È la scelta fatta da Dario Bettiol, manager originario di Treviso che dopo 15 anni in multinazionali rientra in Veneto e sceglie un'azienda di nicchia che opera da 80 anni su un piccolo territorio di montagna. Si tratta della fabbrica in quota più alta di tutta la provincia di Belluno, a 985 metri: "un progetto di resistenza e di resilienza" come l'ha definita Bettiol.
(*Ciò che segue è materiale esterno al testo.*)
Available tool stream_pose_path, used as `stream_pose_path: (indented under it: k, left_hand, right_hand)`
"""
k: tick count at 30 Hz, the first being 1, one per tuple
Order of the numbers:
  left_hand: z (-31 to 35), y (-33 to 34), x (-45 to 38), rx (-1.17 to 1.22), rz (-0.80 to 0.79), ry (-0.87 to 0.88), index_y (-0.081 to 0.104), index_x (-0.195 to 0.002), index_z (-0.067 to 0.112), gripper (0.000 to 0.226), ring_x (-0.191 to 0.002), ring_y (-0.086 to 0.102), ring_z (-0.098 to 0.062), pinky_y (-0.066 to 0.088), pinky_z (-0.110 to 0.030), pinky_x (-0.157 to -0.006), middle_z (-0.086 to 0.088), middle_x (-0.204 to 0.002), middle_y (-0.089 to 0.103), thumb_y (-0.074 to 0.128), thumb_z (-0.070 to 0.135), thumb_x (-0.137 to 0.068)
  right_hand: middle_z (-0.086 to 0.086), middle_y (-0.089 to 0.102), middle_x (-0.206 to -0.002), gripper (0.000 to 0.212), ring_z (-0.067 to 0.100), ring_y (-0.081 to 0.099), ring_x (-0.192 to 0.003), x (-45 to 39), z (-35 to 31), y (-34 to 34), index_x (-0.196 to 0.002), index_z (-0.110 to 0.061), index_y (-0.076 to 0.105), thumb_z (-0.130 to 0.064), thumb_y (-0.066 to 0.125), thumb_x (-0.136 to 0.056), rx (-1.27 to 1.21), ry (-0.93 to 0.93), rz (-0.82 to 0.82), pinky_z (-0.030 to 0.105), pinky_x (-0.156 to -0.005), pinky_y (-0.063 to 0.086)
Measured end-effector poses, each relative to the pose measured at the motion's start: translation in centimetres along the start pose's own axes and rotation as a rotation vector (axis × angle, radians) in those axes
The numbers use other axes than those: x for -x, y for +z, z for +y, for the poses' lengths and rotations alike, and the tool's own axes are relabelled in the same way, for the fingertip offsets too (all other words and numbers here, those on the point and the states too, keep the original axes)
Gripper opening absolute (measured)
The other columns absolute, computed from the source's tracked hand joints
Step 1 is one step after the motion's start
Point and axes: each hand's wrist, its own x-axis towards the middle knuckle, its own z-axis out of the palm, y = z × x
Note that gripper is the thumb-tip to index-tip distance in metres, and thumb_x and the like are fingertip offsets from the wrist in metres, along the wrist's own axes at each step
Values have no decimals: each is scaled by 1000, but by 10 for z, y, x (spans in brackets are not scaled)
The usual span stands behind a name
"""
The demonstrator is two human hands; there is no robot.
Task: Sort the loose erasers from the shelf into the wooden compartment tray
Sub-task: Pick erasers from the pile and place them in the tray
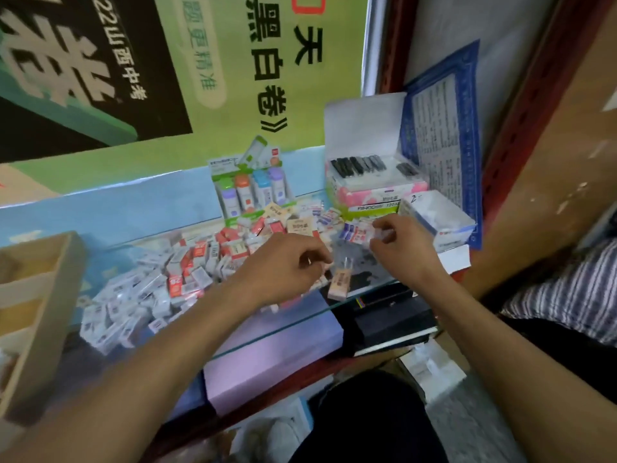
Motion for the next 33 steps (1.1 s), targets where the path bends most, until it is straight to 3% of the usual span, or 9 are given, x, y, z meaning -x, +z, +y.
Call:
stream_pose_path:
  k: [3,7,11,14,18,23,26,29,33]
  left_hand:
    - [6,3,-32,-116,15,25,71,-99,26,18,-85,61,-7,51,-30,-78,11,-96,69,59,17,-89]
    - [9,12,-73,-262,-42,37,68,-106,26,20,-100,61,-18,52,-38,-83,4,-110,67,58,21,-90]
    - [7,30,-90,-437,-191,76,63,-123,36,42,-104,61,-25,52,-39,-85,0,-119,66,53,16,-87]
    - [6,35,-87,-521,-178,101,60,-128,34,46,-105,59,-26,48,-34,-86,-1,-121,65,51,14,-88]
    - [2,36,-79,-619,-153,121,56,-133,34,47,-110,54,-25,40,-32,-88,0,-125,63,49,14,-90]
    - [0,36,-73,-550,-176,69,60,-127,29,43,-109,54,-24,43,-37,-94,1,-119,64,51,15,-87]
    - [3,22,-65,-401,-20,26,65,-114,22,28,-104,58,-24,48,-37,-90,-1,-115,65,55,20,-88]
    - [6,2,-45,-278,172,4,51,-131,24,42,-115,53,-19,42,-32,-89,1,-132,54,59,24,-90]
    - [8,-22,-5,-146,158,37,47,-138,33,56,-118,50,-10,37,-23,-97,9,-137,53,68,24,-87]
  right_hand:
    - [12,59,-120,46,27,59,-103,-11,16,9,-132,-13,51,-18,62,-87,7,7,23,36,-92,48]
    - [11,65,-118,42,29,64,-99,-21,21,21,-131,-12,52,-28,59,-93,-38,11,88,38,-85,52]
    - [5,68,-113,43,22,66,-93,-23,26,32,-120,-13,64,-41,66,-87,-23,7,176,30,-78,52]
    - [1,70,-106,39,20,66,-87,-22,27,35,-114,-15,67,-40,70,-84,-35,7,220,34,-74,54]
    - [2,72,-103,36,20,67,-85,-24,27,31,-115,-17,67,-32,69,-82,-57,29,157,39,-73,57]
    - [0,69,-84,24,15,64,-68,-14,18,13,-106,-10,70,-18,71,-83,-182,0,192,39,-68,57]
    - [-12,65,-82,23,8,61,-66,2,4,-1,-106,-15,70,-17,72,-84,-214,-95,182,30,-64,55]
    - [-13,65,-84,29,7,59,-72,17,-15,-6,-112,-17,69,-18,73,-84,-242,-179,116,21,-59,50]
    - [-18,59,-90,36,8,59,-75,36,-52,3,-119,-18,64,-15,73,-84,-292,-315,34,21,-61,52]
Il nuovo direttore ha preso l'incarico a dicembre. "Lavorare in un'azienda in alta quota che resiste nonostante i problemi legati allo spopolamento non è un ostacolo - spiega - ma presenta tutta una serie di vantaggi. Quelli principali sono sicuramente la competenza delle risorse umane che hanno sede nel territorio. La realtà che io ho trovato ha una competenza enorme, ha una capacità di risolvere problematiche complesse decisamente superiore alla media".
Con 23 milioni di chiavi prodotte all'anno, un fatturato superiore ai 7 milioni di euro e 33 dipendenti, Errebi sta progettando la transizione dalla tradizionale chiave in metallo a quelle digitali, che consentiranno la personalizzazione.